Authors: Melissa Toppen
Tags: #Romance, #two hearts, #Erotica, #breathless series, #New York CIty, #ohio, #Sex
I start to back away, embarrassed to be imposing on such a private moment but then the man unlatches the woman from his lips just as I turn. I catch a brief glimpse of his face and then do a double take. My heart immediately picks up speed and my insides twist.
“Zayne?” The word comes out unintentionally and causes his blue eyes to shoot in my direction. I can see the emotions as they flicker across his face. Guilt, shame, panic. But then just like that, the mask slips into place and his lips pull into a tight line.
The blonde seems to have no idea of my presence until Alec's voice causes her to swivel on her heel. I catch sight of her face for only a fraction of a second but it's enough to see that the woman is beyond beautiful. I quickly turn to face Alec, a sick feeling knotting in the pit of my stomach. I do my best to push through the emotions, mainly jealousy, seething through me and plaster on a smile.
“Gracie. What a pleasant surprise. What are you doing here?” He asks, wrapping me in a tight hug.
“I wanted to drop something off to you. Do you have a minute?” I ask, gesturing towards the hall.
“Sure, yeah.” He says, before peering over my head to speak to Zayne. “Give me five.” He says, before wrapping his arm around my shoulders and leading me into the hall.
I don't look back at Zayne. I can't let him see how affected I am. I don't want him see how badly he's just hurt me. But more than anything, I don't want to give him the satisfaction of knowing I care enough to be hurt.
“What's up baby girl?” Alec asks the moment we are out of earshot of Zayne and the woman.
“I just wanted to drop this off.” I say, extending a white envelope to him. He eyes me curiously before peeling back the flap. When he catches sight of the cash, he looks back at me even more confused.
“For the guitar. It's every cent I owe you.” I say, gesturing to the money.
“Grace, no.” He says, trying to hand the envelope back to me. “You don't have to pay me back.”

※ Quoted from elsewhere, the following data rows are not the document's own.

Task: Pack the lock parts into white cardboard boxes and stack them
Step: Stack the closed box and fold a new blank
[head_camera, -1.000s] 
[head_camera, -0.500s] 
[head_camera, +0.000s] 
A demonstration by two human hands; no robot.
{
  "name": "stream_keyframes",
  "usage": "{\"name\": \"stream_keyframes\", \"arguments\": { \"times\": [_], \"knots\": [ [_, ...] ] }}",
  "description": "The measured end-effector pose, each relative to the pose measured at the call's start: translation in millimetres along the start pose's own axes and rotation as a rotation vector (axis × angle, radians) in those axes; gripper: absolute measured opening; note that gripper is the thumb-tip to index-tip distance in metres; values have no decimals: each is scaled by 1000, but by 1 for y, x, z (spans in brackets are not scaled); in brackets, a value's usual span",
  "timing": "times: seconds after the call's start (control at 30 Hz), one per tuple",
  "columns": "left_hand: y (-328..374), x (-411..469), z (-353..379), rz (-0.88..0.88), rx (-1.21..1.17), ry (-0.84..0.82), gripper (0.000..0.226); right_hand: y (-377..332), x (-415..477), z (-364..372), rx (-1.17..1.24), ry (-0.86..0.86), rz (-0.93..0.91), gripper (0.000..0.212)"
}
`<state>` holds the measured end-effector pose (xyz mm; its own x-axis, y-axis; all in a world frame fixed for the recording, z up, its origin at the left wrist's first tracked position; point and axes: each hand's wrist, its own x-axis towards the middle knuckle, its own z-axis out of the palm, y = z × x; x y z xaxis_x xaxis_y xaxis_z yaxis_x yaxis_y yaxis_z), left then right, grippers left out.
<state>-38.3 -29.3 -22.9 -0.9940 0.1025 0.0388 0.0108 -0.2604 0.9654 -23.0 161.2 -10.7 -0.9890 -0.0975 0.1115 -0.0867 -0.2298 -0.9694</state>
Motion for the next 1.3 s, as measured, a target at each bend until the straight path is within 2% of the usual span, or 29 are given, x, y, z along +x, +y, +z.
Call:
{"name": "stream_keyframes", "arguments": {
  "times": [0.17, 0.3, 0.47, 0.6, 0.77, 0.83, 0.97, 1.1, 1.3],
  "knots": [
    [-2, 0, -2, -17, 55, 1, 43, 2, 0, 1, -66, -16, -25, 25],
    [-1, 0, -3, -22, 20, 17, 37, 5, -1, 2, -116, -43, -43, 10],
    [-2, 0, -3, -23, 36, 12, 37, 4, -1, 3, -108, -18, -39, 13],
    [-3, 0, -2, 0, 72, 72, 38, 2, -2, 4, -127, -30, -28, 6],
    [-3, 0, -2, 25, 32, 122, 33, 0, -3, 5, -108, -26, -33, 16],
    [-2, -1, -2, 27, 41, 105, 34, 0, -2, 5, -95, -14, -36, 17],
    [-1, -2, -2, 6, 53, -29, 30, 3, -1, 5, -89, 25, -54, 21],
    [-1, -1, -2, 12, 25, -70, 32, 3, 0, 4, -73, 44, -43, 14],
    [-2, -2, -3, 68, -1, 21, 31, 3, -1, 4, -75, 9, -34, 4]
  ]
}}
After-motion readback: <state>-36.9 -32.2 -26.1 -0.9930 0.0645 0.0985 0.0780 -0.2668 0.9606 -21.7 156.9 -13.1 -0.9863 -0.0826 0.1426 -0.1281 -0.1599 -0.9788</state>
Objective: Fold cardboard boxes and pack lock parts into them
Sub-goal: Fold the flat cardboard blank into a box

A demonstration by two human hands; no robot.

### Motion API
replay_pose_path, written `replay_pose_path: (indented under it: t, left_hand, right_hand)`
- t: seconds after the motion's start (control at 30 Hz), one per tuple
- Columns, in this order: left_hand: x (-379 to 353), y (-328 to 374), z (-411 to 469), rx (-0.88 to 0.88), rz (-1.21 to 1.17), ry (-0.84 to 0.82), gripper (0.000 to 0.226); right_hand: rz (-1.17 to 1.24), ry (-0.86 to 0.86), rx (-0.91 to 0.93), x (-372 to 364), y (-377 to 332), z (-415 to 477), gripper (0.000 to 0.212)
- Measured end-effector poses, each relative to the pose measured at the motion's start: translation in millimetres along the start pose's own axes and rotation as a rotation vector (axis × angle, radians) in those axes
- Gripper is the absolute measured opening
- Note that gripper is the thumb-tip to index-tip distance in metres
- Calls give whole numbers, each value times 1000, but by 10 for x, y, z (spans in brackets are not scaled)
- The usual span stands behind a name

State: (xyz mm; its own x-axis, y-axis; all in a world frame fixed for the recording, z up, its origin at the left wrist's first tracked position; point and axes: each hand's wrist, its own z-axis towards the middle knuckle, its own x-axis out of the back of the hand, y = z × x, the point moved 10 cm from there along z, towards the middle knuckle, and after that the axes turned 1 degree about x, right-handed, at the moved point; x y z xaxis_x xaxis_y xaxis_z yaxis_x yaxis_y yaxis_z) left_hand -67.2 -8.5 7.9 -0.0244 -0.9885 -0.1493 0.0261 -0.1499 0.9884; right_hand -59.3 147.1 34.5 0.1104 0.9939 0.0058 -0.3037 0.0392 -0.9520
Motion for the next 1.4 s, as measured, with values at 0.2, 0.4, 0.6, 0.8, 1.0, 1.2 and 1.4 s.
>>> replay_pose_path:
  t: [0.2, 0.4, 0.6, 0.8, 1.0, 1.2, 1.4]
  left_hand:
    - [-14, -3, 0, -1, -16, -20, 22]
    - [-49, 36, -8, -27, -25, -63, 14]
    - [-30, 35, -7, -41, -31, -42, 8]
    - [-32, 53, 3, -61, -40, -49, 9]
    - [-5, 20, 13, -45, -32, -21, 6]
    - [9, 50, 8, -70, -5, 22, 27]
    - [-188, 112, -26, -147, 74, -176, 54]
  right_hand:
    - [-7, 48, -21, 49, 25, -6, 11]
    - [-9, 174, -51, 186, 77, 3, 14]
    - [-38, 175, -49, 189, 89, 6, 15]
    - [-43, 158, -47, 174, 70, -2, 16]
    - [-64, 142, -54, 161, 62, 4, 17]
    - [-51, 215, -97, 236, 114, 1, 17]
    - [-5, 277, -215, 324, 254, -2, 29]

“I want to.” I say, my tone suggesting that this is not up for discussion. “I asked to borrow it and now I am paying it back. Thank you for loaning it to me.”
“Look at you.” He says, stepping back to really look at me. “Dare I say my baby sister is not so much of a baby anymore?” He sighs, smiling fondly at me.
“I haven't been for quite sometime Alec. I think you're just now choosing to notice.” I joke.
“Yeah, I suppose you're right.” He says, checking his watch before glancing back at me. “I gotta go or Zayne and Ashley will start without me.” His words instantly slice through me. Ashley..... My stomach twists again and the little green monster in my head lets out a vicious scream.
“Oh and just so you know, we're leaving for China tomorrow morning.” He says, gesturing to the conference room door. “Should only be gone for a few days but if you need anything just call okay?”
“Is it just you and Zayne going?” I ask, trying desperately to keep my voice casual.
“Yeah and Ashley.” He says, sealing the nail in my coffin. My heart hammers painfully in my chest and I can feel the tears welling behind my eyes just begging to be spilled.
“Me and Zayne are working on expanding into the China market. Ashley works for the company that we are in negotiations with and is stationed here in their New York office. She's flying out with us but then staying in China for a couple weeks once our business there is finished.” He says, clearly excited.
“Well I should let you get to it then.” I say, plastering on a smile. “Be safe and let me know when you're home. Love you.”
“Love you too Grace.” He says, pulling me in for a quick hug before disappearing behind the conference room door.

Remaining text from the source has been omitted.